**REQUIRED ACTION:**
Answer with a single number, the count of lines in the material below that contain the word "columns".

**INPUT FOR THIS TASK:**

....

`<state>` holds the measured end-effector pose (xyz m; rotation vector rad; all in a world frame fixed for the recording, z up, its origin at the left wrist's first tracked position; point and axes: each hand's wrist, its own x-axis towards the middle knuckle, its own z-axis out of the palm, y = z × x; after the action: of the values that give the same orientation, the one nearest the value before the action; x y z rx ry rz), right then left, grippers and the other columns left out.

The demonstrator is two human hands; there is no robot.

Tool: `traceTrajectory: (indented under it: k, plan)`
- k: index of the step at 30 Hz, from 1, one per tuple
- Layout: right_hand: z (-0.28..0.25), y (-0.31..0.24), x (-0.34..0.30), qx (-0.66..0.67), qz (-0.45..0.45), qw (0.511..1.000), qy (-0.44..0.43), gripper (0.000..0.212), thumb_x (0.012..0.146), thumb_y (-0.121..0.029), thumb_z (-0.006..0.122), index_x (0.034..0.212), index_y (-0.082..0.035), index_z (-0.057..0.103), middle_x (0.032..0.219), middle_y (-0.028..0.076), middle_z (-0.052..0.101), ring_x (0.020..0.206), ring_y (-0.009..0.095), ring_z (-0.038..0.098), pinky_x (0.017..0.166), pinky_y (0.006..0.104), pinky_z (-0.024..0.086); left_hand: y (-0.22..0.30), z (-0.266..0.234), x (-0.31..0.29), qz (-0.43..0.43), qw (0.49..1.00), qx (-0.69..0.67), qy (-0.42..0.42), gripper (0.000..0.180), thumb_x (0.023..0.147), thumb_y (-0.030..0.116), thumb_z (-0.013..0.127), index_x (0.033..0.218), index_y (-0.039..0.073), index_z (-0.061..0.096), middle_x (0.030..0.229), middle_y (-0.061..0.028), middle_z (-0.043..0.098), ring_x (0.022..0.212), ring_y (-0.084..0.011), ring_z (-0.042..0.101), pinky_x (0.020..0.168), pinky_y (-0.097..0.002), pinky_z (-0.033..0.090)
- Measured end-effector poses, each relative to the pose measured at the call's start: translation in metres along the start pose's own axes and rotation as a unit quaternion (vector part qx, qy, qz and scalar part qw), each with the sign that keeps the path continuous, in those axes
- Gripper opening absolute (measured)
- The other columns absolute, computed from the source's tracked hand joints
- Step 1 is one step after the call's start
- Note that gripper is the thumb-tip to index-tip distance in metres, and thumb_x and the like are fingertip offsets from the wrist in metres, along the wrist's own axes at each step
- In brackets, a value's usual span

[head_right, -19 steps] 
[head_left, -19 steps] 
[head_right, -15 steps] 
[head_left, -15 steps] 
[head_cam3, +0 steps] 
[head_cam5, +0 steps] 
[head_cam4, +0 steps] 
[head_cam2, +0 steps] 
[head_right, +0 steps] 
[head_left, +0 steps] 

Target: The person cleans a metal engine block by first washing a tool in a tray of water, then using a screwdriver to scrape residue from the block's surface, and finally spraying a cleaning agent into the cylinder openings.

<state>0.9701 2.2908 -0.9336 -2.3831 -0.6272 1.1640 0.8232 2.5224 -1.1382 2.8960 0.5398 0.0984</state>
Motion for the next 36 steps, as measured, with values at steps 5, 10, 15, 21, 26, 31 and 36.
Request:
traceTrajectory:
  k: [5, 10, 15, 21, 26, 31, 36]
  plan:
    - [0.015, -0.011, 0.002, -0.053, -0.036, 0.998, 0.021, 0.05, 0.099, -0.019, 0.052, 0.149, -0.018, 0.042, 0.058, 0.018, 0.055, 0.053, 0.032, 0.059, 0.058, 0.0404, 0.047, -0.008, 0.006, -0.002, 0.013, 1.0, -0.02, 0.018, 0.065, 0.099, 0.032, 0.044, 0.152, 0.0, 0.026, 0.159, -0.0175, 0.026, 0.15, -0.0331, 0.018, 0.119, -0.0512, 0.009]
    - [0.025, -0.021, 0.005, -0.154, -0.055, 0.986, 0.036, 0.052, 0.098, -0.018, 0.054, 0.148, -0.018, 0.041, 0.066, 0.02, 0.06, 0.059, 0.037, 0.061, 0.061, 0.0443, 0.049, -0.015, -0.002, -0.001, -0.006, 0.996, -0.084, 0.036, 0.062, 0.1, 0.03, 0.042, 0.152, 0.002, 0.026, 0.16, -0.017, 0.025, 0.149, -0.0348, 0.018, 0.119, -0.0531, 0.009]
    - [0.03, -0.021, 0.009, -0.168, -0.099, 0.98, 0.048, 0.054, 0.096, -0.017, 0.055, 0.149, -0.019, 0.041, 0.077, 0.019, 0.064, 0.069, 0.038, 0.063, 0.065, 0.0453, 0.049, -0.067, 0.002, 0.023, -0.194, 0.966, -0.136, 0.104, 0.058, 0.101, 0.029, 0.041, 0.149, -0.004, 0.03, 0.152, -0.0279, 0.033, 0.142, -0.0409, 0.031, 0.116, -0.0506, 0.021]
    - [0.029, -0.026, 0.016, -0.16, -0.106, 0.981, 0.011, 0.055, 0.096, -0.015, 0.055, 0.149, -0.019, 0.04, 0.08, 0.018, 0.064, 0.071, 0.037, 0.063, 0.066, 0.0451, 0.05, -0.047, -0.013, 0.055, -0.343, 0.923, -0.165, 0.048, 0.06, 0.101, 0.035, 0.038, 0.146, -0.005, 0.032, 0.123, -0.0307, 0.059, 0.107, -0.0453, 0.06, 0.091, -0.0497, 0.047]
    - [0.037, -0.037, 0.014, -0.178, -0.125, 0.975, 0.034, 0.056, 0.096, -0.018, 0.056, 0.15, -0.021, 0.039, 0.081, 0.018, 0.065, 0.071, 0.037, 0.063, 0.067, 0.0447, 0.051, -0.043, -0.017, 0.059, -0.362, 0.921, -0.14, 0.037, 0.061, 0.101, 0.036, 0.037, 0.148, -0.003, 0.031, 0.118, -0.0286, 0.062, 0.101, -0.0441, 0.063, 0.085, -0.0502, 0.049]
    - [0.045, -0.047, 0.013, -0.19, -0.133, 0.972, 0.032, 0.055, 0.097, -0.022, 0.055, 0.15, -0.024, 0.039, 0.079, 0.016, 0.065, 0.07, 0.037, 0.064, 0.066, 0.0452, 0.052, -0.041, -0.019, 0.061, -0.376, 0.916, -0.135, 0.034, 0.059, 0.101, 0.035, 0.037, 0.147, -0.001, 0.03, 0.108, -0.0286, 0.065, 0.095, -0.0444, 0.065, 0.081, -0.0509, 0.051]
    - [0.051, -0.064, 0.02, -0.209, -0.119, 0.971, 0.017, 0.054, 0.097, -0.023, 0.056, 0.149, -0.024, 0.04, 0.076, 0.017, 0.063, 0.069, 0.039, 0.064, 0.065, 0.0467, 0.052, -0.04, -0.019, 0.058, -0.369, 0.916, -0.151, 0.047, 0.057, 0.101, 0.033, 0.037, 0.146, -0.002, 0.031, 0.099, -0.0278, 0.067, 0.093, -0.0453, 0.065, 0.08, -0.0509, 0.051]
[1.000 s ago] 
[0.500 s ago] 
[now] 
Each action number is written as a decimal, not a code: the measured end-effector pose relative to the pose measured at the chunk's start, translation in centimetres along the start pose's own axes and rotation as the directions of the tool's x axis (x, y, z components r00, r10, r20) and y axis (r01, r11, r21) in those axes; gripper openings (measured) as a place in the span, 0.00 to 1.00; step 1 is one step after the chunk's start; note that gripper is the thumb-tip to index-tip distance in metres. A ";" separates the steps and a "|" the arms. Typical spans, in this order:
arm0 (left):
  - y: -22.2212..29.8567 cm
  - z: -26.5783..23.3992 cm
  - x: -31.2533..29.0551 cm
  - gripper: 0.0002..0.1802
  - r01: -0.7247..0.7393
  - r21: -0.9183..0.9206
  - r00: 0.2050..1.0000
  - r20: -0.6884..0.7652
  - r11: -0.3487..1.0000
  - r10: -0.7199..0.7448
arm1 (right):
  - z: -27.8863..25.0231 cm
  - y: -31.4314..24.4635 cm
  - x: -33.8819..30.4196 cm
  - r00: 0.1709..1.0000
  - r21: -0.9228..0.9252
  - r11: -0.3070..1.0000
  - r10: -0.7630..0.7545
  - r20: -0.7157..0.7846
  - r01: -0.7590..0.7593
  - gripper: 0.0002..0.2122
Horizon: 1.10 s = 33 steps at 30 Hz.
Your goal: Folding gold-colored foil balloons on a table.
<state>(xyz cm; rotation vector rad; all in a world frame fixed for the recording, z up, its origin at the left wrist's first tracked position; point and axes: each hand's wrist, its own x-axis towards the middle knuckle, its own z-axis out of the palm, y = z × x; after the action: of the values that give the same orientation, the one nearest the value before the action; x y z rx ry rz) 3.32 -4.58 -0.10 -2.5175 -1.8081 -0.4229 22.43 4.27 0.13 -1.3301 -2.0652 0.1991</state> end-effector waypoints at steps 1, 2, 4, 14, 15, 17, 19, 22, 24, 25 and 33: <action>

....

**WRITTEN RESPONSE:**
2